In feite stak Geertsema, door te erkennen dat hij geen bewijs kon leveren, gunstig af bij bijvoorbeeld de veelgeciteerde ‘Club van Rome’, die ook met autoritair gezag stellingen poneerde waarvan later bleek dat zij op aanvechtbare computermodellen gebaseerd waren.
Het tweede voorbeeld (Jan Blokker beweert dat Lubbers een bankrover is, en legt de bewijslast bij degene die beweert dat dat niet zo is) is inderdaad een goede illustratie van het ten onrechte omkeren van de bewijslast. De nulhypothese zou hier zijn dat Lubbers het niet heeft gedaan en dat hoeft Lubbers niet te bewijzen. De bewijslast rust bij degene die het tegendeel beweert.

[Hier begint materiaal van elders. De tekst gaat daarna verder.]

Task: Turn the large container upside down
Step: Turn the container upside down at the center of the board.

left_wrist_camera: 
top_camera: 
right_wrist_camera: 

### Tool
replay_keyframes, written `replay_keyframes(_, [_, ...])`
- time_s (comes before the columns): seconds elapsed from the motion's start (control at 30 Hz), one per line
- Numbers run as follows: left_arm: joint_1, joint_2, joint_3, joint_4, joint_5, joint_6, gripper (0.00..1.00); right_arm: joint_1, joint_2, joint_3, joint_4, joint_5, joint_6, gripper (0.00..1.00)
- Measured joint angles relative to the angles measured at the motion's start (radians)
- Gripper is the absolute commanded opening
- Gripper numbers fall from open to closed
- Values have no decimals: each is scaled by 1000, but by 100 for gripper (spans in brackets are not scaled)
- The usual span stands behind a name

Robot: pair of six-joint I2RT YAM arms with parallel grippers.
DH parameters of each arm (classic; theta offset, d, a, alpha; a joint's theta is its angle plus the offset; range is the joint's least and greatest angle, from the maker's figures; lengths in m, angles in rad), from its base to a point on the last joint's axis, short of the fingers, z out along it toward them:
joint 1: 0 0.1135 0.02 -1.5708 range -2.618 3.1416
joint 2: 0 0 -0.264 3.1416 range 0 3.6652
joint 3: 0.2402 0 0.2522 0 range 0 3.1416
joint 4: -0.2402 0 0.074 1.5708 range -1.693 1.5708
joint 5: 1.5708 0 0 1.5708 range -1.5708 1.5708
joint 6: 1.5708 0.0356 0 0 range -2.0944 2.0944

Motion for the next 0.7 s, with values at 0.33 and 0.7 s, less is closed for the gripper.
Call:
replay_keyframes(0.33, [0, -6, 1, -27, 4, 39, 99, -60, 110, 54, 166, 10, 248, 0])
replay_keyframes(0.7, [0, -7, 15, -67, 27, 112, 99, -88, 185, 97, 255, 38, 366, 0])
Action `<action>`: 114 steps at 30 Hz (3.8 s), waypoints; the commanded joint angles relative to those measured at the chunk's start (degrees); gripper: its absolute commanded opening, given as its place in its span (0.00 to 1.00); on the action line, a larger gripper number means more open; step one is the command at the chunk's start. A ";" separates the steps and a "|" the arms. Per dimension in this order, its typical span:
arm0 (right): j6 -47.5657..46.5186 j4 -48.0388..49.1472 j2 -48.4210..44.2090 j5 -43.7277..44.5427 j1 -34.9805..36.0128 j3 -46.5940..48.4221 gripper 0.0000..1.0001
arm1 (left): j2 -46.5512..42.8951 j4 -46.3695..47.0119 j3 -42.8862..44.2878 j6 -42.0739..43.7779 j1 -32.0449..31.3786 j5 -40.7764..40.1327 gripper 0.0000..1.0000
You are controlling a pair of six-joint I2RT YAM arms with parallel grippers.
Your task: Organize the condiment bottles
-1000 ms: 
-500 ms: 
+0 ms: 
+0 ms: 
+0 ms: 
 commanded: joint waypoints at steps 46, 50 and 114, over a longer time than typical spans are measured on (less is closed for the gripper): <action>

In het derde voorbeeld is wezenlijk hetzelfde aan de hand: Kok wordt tijdens een interview geconfronteerd met de kritiek dat PvdA-ministers niet creatief zijn; hij ontkent dit, maar weigert zijn standpunt te beargumenteren, omdat de bewijslast volgens hem ligt bij degene die de kritiek heeft geuit. Kok is hier eveneens bezig de bewijslast te ontduiken. De nulhypothese is hier niet dat ministers creatief zijn tenzij het tegendeel is bewezen. Ook een minister moet zich waarmaken, en de nulhypothese (dat is niet als onaardige woordspeling bedoeld!) is dat zij niet-creatief zijn tot het tegendeel is gebleken. Wanneer Kok zegt ‘Als iemand met modder in de rondte gooit, moet ik dan gaan bewijzen dat Hans Alders wel degelijk creatief is? Kom nou.’ dan heeft hij het mis. Het spijt me voor de heer Kok en de schrijvers, maar dat moet hij inderdaad bewijzen.